Reproduce exactly, from the data that follows, the line with "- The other", the line with "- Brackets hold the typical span", and every line that lies between them.

▶ **MATERIAL FOR THE TASK**:
______

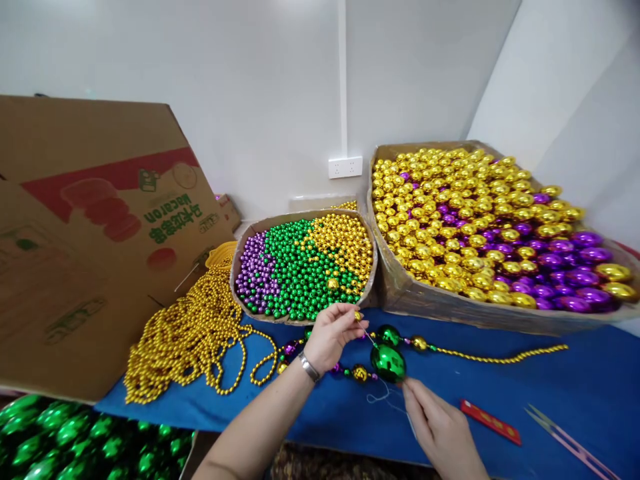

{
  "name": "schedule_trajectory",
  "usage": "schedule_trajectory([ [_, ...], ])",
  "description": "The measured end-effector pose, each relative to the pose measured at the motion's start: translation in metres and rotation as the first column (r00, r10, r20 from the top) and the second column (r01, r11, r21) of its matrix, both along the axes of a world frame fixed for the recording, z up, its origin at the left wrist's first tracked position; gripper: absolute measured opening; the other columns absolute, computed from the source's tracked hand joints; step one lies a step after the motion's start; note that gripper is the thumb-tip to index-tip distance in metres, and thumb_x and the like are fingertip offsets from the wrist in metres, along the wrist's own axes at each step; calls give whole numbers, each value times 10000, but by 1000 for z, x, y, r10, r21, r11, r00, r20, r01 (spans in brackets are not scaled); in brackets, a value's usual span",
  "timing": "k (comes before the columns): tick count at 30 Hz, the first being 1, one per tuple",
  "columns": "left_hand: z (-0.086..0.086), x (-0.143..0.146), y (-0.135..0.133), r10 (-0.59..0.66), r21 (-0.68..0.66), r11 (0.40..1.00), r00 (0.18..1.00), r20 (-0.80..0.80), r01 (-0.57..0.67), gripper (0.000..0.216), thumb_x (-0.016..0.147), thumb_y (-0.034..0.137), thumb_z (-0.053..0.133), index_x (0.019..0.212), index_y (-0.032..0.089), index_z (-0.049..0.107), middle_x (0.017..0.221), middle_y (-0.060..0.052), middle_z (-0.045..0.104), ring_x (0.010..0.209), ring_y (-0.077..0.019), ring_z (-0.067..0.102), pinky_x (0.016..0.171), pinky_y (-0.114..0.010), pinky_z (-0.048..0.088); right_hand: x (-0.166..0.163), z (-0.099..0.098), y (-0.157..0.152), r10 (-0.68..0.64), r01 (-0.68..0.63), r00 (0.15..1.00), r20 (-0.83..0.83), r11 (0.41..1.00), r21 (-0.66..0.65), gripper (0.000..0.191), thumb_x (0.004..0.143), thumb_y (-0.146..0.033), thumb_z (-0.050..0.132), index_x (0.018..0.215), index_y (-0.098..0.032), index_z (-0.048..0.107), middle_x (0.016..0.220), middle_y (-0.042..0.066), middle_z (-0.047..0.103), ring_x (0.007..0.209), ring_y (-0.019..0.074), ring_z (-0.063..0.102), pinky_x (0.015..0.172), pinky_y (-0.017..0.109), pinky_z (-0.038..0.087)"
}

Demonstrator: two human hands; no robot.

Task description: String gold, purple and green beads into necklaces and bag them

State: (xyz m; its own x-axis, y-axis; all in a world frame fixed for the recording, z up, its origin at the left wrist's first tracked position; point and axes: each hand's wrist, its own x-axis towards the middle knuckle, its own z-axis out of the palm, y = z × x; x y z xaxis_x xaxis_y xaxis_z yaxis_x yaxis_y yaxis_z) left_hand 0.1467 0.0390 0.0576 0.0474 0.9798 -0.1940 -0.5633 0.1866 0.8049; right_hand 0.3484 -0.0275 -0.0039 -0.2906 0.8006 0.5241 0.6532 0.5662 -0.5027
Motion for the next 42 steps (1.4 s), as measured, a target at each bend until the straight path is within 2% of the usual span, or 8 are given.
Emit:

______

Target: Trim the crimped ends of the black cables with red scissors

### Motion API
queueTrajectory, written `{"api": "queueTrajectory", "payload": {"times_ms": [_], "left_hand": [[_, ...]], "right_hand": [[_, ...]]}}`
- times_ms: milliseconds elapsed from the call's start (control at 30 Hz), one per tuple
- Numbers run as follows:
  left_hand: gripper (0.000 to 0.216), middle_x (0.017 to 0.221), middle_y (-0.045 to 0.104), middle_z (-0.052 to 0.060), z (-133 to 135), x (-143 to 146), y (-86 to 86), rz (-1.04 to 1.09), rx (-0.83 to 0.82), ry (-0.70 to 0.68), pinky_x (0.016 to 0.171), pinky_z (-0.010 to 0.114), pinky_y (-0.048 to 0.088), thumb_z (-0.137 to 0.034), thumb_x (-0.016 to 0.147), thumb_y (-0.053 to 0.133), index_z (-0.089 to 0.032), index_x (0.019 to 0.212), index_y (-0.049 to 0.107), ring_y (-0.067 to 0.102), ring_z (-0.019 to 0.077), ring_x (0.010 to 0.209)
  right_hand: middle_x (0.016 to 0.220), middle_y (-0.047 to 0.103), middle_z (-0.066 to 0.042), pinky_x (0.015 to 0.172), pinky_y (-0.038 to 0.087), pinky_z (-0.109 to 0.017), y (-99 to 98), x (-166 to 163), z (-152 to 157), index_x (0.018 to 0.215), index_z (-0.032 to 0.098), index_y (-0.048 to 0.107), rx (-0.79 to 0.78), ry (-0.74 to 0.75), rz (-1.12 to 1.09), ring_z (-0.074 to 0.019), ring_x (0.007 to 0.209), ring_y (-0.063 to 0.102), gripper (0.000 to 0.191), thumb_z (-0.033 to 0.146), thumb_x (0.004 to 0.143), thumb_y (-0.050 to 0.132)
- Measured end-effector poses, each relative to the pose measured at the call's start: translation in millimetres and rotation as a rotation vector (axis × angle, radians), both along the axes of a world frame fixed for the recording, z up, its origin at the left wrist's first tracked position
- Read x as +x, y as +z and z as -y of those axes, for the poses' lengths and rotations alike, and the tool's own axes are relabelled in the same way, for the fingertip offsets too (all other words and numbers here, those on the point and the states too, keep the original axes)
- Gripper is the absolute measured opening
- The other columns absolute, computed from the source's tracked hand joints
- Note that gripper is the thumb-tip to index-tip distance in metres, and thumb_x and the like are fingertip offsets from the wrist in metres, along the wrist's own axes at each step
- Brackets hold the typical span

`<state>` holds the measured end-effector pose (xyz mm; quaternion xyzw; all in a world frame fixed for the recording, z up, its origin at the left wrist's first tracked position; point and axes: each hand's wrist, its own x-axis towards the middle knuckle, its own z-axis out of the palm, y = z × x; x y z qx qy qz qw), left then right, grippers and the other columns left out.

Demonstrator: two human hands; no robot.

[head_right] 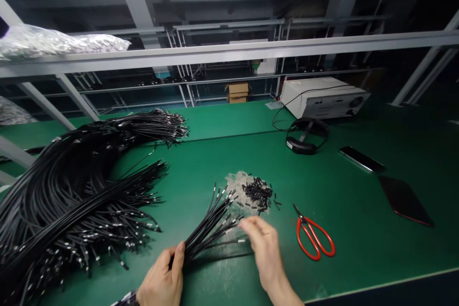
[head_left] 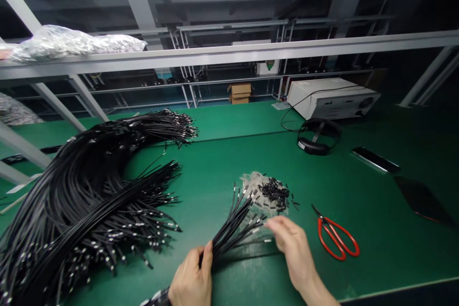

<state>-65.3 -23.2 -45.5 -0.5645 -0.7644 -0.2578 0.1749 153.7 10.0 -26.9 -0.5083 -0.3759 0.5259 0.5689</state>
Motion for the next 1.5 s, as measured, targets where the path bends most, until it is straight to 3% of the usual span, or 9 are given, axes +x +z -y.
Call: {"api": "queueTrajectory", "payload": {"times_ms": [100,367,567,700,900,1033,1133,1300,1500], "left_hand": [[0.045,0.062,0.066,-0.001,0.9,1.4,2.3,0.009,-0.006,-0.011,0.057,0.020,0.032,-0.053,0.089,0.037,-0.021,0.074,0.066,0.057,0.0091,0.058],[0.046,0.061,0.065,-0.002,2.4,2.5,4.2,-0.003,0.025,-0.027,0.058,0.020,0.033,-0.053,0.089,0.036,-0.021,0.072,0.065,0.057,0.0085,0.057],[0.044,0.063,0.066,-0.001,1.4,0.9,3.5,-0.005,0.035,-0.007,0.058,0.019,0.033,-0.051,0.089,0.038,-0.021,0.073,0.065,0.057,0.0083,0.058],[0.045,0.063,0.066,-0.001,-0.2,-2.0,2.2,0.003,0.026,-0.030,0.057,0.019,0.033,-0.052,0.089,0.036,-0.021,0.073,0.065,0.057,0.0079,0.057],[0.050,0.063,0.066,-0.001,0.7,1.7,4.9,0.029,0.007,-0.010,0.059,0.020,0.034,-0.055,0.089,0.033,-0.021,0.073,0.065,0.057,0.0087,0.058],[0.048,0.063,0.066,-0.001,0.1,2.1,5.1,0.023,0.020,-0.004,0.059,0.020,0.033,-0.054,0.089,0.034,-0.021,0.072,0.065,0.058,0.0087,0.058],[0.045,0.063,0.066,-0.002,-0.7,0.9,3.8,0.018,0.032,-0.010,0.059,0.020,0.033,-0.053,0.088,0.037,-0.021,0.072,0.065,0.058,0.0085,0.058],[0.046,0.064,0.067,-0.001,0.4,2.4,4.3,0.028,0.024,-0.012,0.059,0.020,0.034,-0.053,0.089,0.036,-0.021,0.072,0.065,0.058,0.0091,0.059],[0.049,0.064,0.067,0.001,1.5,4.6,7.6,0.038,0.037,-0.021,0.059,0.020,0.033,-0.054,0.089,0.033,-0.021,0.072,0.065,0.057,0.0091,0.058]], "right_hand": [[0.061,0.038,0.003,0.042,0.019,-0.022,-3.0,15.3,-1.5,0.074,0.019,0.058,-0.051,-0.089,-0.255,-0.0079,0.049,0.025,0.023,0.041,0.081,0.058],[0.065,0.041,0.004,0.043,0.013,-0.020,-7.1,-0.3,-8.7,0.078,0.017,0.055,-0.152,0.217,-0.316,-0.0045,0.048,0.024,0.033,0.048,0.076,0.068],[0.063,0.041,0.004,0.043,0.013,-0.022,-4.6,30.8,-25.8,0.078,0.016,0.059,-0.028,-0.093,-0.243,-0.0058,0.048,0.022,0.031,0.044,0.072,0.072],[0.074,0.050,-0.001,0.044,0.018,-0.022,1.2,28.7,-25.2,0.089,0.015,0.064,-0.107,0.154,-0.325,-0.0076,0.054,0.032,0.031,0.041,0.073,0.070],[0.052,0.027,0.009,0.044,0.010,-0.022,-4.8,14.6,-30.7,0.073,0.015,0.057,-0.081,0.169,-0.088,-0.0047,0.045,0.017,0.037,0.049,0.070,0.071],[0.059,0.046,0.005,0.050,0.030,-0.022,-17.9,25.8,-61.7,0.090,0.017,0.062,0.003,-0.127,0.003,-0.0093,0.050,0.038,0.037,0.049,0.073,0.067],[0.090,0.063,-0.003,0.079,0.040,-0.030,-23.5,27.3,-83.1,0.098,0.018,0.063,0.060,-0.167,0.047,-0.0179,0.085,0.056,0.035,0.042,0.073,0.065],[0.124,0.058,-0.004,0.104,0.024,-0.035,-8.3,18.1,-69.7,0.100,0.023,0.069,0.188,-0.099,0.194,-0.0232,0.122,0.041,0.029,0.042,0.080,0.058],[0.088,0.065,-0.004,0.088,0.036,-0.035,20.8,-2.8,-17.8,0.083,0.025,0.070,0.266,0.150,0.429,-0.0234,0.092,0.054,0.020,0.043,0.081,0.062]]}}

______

▶ **RESPONSE AREA**:
- The other columns absolute, computed from the source's tracked hand joints
- Note that gripper is the thumb-tip to index-tip distance in metres, and thumb_x and the like are fingertip offsets from the wrist in metres, along the wrist's own axes at each step
- Brackets hold the typical span

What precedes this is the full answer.